Malew (/məˈluː/ mə-LOO; Malew) is one of the seventeen parishes of the Isle of Man.

It is located in the south of the Island (part of the traditional South Side division) in the sheading of Rushen.

Administratively, part of the historic parish of Malew is now covered by the town of Castletown. As a result, there is a small exclave of the parish district which includes Scarlett point.

Other settlements in the parish include Ballasalla, Derbyhaven and St Mark's.

==Local government==
For the purposes of local government, most of the historic parish forms a single parish district with five elected Commissioners.

Since 1883, an area in the south of the historic parish of Malew has formed the separately administered town of Castletown, with its own town commissioners.

The Captain of the Parish (since 1996) is Roy H. Gelling.

==Politics==
Malew parish is part of the Arbory, Castletown & Malew constituency, which elects two Members to the House of Keys. From 1986 until 2016 the majority of the historic parish was in the Malew and Santon constituency, and before 1986 it was in the Rushen constituency. From 1867 until 2016 Castletown formed its own constituency.

==History==
It is named after the Celtic saint, Malew, also known as Saint Moluag, whose feast day is 25 June.

==Geography==
Malew parish covers an area from Langness Peninsula and Scarlett up to Foxdale. The area includes both Ronaldsway and Balthane industrial estates and the Isle of Man Airport.
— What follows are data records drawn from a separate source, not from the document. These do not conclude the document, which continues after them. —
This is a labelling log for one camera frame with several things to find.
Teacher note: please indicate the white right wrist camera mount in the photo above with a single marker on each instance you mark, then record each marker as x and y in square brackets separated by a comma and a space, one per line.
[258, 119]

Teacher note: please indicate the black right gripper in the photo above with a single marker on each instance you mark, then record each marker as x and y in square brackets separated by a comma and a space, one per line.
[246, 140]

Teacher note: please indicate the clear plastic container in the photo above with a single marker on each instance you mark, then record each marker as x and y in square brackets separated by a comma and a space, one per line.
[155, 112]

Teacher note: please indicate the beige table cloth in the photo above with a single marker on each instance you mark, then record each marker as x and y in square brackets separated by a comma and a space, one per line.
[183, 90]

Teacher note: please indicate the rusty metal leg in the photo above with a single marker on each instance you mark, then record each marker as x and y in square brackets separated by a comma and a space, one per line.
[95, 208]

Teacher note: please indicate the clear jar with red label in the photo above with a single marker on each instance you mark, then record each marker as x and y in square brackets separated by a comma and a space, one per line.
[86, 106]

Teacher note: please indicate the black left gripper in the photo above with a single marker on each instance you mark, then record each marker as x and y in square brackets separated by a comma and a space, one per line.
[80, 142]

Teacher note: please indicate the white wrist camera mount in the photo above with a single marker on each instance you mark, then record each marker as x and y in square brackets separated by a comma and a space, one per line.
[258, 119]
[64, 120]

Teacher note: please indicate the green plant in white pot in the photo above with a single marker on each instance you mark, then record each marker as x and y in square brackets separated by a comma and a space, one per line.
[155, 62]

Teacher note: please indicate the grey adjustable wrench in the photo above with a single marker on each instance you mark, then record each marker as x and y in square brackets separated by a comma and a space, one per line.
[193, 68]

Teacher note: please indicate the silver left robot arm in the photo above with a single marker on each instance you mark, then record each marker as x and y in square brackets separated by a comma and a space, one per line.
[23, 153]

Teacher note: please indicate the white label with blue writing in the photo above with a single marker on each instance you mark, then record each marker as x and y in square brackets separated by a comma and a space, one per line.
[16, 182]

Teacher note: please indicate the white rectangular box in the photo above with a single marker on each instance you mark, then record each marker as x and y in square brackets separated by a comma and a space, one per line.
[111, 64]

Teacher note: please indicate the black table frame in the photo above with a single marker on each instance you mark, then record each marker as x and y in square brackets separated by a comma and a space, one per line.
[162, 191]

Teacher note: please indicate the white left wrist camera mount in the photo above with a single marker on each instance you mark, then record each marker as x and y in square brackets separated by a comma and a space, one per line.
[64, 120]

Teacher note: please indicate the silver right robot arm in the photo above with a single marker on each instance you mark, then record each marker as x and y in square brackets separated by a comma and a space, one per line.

The parish is bordered on the east by Castletown and Santon Burn; on the north by the Granite Mountain and the South Barrule; by an irregular line from the South Barrule to Poyll Vaaish on the west; and by the sea on the south. It contains about 15 sqmi. Most of the parish is low and undulating, forming much of the southern plain of the Island. The northern portion is more hilly, including the South Barrule, the highest point of the south of the Island at 483 m. The Silver Burn river rises near the South Barrule and flows under the Monks Bridge at Ballasalla, reaching the sea at Castletown harbour.

The coast line is low, but rocky and dangerous. Castletown Bay is a deep but exposed and dangerous inlet between Langness and Scarlett. The headlands are Dreswick Point and Langness Point, the two southern extremities of Langness peninsula; and Scarlett Point, a conical mass of sub-columnar basalt. At the northern end of Langness is St Michael's Isle.

The district is chiefly agricultural. Near the village of Ballasalla are the ruins of Rushen Abbey, founded in 1098, and dissolved late in the reign of Elizabeth I of England, and an ancient packhorse bridge over the Silver Burn, called the Crossag, or Monk's Bridge, too narrow for vehicles. Derbyhaven is a tiny hamlet on an isthmus, with a natural harbour, protected by a small breakwater. St Mark's, in the north of the parish, is a small agricultural village clustered round a chapel of ease.

==Demographics==
The Isle of Man census of 2016 returned a parish population of 2,167, a decrease of 10% from the figure of 2,385 in 2011.

Malew (census)
| Year | 1996 | 2001 | 2006 | 2011 | 2016 | 2021 |
| Pop. | 2,140 | 2,262 | 2,304 | 2,385 | 2,167 | 2,367 |
| ±% | — | +5.7% | +1.9% | +3.5% | −9.1% | +9.2% |

==Economy==
The former Manx Airlines had its head office on the grounds of Isle of Man Airport. BA Connect (BA CitiExpress) had an engineering base in Ronaldsway, employing 110 people. After Flybe acquired BA Connect, Flybe announced that it would discontinue the base.